YOUR OBJECTIVE
Make an exact copy of the listing so that no picture is carried over.

+--

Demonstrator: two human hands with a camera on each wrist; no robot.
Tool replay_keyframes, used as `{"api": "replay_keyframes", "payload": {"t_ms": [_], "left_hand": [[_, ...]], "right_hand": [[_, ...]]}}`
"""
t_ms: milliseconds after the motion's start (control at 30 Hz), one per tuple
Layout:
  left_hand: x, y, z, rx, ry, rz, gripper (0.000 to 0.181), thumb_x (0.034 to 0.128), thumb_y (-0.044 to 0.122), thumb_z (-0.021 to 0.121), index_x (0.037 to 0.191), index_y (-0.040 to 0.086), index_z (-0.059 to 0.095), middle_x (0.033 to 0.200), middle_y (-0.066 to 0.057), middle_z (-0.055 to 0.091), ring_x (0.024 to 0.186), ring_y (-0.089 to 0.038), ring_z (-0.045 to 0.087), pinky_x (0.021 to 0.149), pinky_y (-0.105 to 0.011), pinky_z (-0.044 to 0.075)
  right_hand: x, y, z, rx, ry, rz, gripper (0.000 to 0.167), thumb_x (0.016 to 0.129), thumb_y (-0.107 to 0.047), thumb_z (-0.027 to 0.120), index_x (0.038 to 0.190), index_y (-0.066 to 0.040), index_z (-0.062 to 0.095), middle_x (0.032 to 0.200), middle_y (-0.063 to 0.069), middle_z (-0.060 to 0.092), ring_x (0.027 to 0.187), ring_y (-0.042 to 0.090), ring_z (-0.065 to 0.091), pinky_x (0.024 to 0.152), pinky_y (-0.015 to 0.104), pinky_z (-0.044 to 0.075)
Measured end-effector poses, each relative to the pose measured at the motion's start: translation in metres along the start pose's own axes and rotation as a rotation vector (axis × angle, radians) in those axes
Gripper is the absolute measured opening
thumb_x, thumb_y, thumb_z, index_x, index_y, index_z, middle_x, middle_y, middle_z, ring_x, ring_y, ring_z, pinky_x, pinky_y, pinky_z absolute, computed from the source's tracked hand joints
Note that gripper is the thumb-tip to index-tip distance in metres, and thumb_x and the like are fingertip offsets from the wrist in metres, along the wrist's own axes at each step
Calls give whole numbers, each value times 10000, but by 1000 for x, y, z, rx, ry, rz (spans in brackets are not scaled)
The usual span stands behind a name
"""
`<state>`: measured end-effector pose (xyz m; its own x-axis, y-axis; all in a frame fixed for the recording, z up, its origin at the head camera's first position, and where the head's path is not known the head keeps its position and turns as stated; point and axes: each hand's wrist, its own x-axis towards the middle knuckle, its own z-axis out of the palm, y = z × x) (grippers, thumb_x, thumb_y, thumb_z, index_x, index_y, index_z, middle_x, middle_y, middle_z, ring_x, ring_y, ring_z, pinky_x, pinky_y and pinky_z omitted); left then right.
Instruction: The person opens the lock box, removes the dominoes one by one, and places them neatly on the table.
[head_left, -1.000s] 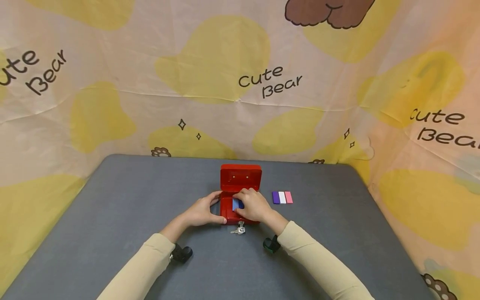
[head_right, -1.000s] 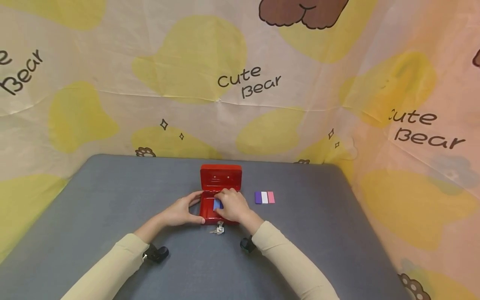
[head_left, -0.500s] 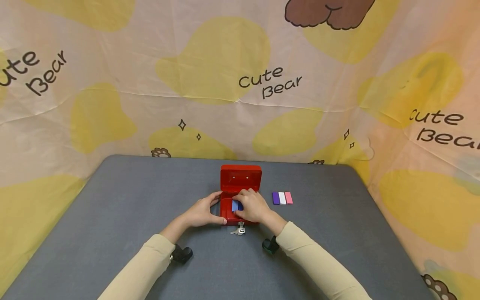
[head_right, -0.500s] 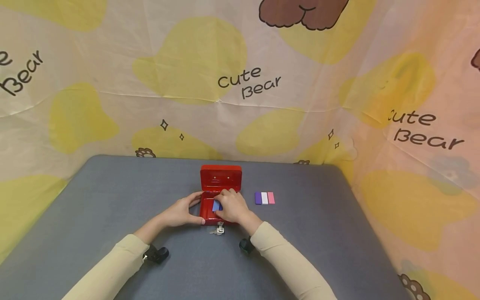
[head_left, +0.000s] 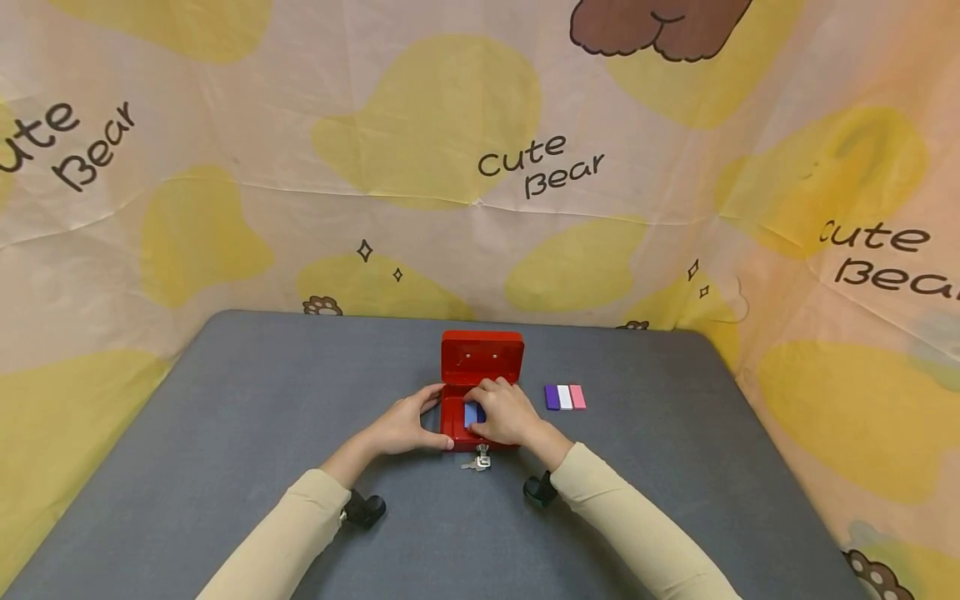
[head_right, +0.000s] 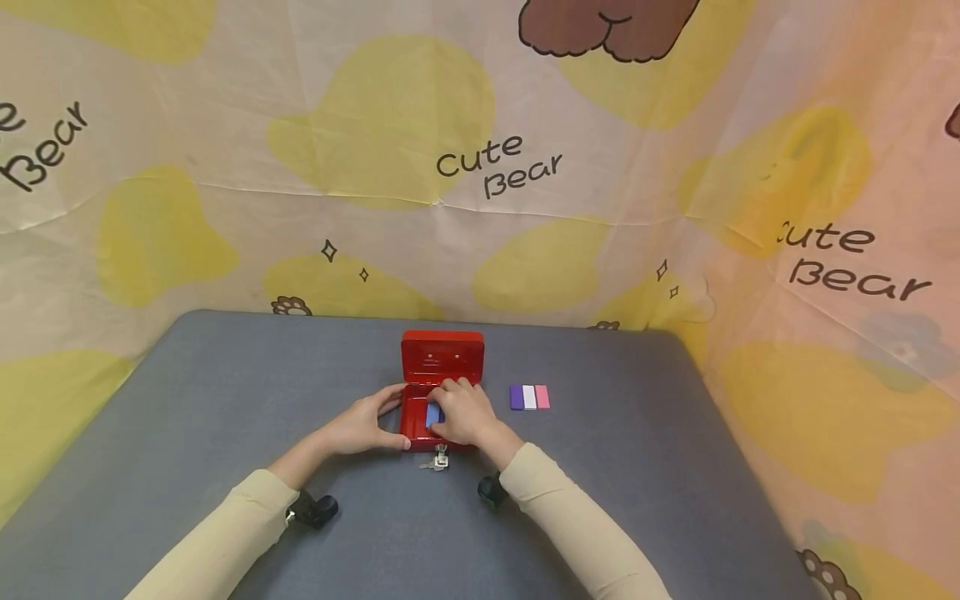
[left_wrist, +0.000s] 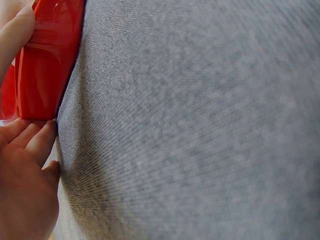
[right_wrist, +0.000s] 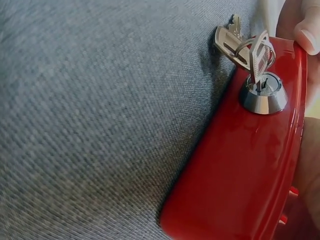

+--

WORKED SOLUTION
Demonstrator: two human hands with a camera on each wrist; no robot.
Tool replay_keyframes, used as `{"api": "replay_keyframes", "payload": {"t_ms": [_], "left_hand": [[_, ...]], "right_hand": [[_, ...]]}}`
"""
t_ms: milliseconds after the motion's start (control at 30 Hz), one per tuple
Layout:
  left_hand: x, y, z, rx, ry, rz, gripper (0.000 to 0.181), thumb_x (0.034 to 0.128), thumb_y (-0.044 to 0.122), thumb_z (-0.021 to 0.121), index_x (0.037 to 0.191), index_y (-0.040 to 0.086), index_z (-0.059 to 0.095), middle_x (0.033 to 0.200), middle_y (-0.066 to 0.057), middle_z (-0.055 to 0.091), ring_x (0.024 to 0.186), ring_y (-0.089 to 0.038), ring_z (-0.045 to 0.087), pinky_x (0.021 to 0.149), pinky_y (-0.105 to 0.011), pinky_z (-0.044 to 0.075)
  right_hand: x, y, z, rx, ry, rz, gripper (0.000 to 0.167), thumb_x (0.016 to 0.129), thumb_y (-0.107 to 0.047), thumb_z (-0.027 to 0.120), index_x (0.038 to 0.190), index_y (-0.066 to 0.040), index_z (-0.062 to 0.095), middle_x (0.032 to 0.200), middle_y (-0.063 to 0.069), middle_z (-0.060 to 0.092), ring_x (0.027 to 0.187), ring_y (-0.042 to 0.090), ring_z (-0.065 to 0.091), pinky_x (0.024 to 0.152), pinky_y (-0.015 to 0.104), pinky_z (-0.044 to 0.075)
Measured end-effector poses, each relative to the pose measured at the motion's start: translation in metres along the start pose's own axes and rotation as a rotation vector (axis × angle, radians) in those axes
Gripper is the absolute measured opening
thumb_x, thumb_y, thumb_z, index_x, index_y, index_z, middle_x, middle_y, middle_z, ring_x, ring_y, ring_z, pinky_x, pinky_y, pinky_z absolute, computed from the source's tracked hand joints
Note that gripper is the thumb-tip to index-tip distance in metres, and thumb_x and the like are fingertip offsets from the wrist in metres, along the wrist's own axes at each step
Calls give whole numbers, each value times 10000, but by 1000 for x, y, z, rx, ry, rz (spans in brackets are not scaled)
The usual span stands behind a name
"""
`<state>`: measured end-effector pose (xyz m; its own x-axis, y-axis; all in a frame fixed for the recording, z up, its origin at the head camera's first position, and where the head's path is not known the head keeps its position and turns as stated; point and axes: each hand's wrist, its own x-axis towards the middle knuckle, its own z-axis out of the palm, y = z × x) (grippers, thumb_x, thumb_y, thumb_z, index_x, index_y, index_z, middle_x, middle_y, middle_z, ring_x, ring_y, ring_z, pinky_x, pinky_y and pinky_z omitted); left then right.
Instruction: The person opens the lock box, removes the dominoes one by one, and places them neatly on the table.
[head_left, -1.000s] 
[head_right, -1.000s] 
[head_left, -0.500s] 
[head_right, -0.500s] 
[head_left, +0.000s] 
[head_right, +0.000s] 
[left_wrist, +0.000s] 
[right_wrist, +0.000s] 

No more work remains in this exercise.